120: boost converter

130: power storage module

140: inverter

150: control module

The present invention relates to a photovoltaic power generation system, and in particular, by continuously adjusting the charging current applied to the power storage module through a boost converter, a boost converter capable of preventing the life of the battery as well as the power conversion efficiency of the boost converter. It relates to a photovoltaic power generation system using.

Soaring demand for electricity leads to a surge in the consumption of energy resources for power generation. This leads to cost and environmental problems. Therefore, in recent years, development of a power generation system using solar energy, which is a clean energy source, is being actively progressed. Photovoltaic power generation system is developed in two types. One is the so-called grid-connected photovoltaic power generation system that supplies the DC power generated from the solar cell to the commercial power line through the inverter in real time. The other is the DC power generated from the solar cell for use at night. Is a stand-alone solar power system that stores power in a power storage module (storage battery) and supplies it to individual loads in the form of DC or AC. Power storage modules are being researched to be adopted not only as stand-alone but also as grid-connected.

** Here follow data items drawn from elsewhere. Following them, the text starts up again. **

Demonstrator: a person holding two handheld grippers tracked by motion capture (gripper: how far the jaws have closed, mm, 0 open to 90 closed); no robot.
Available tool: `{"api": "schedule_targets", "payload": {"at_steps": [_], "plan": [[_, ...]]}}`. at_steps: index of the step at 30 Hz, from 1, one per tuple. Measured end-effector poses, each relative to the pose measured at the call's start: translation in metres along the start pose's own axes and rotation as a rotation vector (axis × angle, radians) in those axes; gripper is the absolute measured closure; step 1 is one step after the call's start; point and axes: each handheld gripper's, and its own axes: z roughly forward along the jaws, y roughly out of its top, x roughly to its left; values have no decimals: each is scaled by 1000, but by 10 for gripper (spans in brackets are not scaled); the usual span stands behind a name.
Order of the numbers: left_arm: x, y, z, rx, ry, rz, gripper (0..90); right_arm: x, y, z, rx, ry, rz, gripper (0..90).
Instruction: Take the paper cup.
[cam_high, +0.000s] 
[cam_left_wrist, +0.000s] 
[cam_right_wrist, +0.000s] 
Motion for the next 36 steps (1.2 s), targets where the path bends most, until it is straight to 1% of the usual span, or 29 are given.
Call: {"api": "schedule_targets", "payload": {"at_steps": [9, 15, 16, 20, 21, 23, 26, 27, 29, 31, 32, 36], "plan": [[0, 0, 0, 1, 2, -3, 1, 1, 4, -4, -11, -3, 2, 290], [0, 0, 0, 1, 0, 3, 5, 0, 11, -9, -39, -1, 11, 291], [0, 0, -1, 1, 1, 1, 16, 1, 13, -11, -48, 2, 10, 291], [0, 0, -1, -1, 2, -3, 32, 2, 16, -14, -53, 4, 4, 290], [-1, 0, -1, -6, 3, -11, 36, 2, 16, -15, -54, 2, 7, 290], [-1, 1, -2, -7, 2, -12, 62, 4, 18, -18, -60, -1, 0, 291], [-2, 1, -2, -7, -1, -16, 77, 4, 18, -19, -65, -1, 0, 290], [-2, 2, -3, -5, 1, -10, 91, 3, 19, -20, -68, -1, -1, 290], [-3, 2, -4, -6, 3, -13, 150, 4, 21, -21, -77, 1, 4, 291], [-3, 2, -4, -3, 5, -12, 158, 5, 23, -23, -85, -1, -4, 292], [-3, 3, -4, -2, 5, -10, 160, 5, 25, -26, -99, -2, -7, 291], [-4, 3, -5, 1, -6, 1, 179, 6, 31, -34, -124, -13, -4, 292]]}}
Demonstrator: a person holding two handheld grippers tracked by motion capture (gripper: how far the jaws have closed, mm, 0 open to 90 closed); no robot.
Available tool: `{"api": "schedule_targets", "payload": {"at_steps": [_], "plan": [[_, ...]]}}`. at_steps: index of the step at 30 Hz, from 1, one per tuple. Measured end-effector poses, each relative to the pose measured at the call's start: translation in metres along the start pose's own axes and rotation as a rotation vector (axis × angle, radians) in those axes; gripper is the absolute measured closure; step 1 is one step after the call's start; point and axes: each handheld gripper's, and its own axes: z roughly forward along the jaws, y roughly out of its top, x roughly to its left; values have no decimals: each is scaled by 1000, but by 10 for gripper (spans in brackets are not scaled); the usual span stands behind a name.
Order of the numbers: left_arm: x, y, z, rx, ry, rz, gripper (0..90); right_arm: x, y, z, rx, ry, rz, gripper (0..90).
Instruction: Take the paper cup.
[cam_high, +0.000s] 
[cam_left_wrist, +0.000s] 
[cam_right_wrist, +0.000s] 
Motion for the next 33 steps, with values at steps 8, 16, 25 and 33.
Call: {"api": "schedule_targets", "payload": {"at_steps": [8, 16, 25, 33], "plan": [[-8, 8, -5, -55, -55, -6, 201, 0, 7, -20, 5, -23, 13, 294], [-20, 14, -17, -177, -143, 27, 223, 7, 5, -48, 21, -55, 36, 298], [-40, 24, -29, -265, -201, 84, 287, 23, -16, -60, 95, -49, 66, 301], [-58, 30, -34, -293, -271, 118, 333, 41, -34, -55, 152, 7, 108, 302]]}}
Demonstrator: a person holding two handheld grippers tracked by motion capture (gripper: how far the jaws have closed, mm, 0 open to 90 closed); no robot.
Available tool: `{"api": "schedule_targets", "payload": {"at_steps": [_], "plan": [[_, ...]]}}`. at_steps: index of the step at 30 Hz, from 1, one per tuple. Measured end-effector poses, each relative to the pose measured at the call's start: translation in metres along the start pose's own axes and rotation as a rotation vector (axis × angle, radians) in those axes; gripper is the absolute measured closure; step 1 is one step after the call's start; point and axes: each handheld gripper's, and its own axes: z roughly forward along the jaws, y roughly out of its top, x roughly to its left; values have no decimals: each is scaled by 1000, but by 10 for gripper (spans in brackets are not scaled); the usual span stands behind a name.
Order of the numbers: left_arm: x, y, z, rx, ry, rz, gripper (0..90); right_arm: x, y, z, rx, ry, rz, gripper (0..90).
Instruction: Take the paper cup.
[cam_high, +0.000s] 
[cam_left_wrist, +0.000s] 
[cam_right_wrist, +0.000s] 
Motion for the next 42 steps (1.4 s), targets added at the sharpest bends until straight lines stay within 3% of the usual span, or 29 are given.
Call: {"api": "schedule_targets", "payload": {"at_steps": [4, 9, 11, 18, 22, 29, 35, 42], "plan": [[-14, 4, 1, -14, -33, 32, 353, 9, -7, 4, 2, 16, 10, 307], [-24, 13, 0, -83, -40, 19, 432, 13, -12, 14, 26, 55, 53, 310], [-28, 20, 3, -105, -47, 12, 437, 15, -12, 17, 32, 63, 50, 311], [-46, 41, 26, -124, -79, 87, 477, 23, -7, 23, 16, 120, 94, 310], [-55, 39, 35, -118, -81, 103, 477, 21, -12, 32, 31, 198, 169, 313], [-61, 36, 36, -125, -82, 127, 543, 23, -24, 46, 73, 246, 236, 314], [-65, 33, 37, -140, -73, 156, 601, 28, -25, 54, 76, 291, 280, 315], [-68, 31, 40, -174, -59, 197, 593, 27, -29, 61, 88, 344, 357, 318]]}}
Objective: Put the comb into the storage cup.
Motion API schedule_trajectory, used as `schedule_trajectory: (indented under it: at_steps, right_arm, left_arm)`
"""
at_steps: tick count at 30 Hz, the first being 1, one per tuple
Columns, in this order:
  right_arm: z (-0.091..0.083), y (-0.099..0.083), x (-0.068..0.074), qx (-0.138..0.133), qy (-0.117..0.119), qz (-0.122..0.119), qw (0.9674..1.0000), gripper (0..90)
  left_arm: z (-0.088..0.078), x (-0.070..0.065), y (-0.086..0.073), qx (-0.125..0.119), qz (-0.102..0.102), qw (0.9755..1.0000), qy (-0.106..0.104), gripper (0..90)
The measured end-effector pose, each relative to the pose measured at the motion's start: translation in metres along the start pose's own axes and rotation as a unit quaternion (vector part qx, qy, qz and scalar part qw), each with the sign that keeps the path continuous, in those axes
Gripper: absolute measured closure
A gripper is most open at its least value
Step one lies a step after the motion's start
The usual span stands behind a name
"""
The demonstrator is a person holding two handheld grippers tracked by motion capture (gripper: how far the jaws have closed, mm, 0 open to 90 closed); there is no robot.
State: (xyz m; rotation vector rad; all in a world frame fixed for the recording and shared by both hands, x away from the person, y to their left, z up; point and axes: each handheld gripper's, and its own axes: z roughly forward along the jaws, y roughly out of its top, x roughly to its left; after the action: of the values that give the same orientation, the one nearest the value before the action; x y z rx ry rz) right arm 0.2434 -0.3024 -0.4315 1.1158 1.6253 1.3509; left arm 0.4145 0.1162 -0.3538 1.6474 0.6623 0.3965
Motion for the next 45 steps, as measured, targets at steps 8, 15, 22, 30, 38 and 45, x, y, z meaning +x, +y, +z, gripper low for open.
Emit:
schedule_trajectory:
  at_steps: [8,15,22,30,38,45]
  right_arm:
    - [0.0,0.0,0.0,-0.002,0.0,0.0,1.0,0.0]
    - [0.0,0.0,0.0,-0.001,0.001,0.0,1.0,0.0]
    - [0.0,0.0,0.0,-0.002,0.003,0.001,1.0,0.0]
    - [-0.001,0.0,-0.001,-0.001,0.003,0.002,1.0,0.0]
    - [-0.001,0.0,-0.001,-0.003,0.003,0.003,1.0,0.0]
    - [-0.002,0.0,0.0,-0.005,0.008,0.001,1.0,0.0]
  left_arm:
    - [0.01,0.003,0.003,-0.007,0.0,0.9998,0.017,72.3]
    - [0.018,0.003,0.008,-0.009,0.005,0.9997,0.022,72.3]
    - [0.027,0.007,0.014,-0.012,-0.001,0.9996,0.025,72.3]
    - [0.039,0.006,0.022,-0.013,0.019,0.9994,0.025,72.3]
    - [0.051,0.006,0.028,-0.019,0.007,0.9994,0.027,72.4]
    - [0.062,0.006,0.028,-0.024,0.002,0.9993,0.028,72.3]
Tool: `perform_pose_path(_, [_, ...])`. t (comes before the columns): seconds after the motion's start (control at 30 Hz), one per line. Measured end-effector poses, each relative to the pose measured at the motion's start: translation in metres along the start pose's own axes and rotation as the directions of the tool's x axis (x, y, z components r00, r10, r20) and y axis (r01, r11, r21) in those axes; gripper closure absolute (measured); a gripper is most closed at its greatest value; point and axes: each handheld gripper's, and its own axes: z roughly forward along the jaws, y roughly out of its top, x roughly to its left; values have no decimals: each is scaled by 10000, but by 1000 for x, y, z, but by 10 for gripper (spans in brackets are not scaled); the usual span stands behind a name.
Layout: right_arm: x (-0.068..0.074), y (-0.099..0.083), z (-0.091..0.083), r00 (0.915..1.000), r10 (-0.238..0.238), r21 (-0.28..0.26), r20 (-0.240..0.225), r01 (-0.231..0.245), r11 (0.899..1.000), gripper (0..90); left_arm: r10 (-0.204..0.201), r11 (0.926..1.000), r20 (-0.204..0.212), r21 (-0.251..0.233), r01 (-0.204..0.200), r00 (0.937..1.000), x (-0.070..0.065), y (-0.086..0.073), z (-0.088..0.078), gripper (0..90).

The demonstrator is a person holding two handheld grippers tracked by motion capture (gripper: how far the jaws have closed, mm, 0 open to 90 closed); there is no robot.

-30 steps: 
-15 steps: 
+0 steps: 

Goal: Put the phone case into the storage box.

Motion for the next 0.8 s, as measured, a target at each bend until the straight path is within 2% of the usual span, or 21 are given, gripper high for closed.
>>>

1 is a schematic configuration diagram of a conventional photovoltaic power generation system. The solar power generation system 10 illustrated in the drawing includes a solar cell module 11 constituting a plurality of solar cell arrays, a boost converter 12 for boosting and outputting DC power output from the solar cell module, and a boost converter. A power storage module 13 for charging the DC power output from the power supply, a DC-AC inverter 14 for converting the DC power output from the boost converter or the power storage module into an AC power and supplying it to the system or the load, and each Configure the control module 15 to control the components (11 to 14).

The boost converter 12 of the conventional photovoltaic power generation system 10 having such a configuration is implemented with a circuit as shown in FIG. The characteristic of this circuit is that 100% of the direct current voltage output from the solar cell module 11 is applied to the power storage module 13. Of course, this is limited to the case where the loss of the switching element S is ignored. At this time, the average value of the voltage applied to the inductor (L) within one period of the steady state switching is zero. This can be expressed by the following Equation 1.

............... [수학식 1]

............... [ Equation 1 ]

Here, D is the duty ratio of the switching element S, T _S is one cycle switching time, and D · T _S is the ON time of the switching element S.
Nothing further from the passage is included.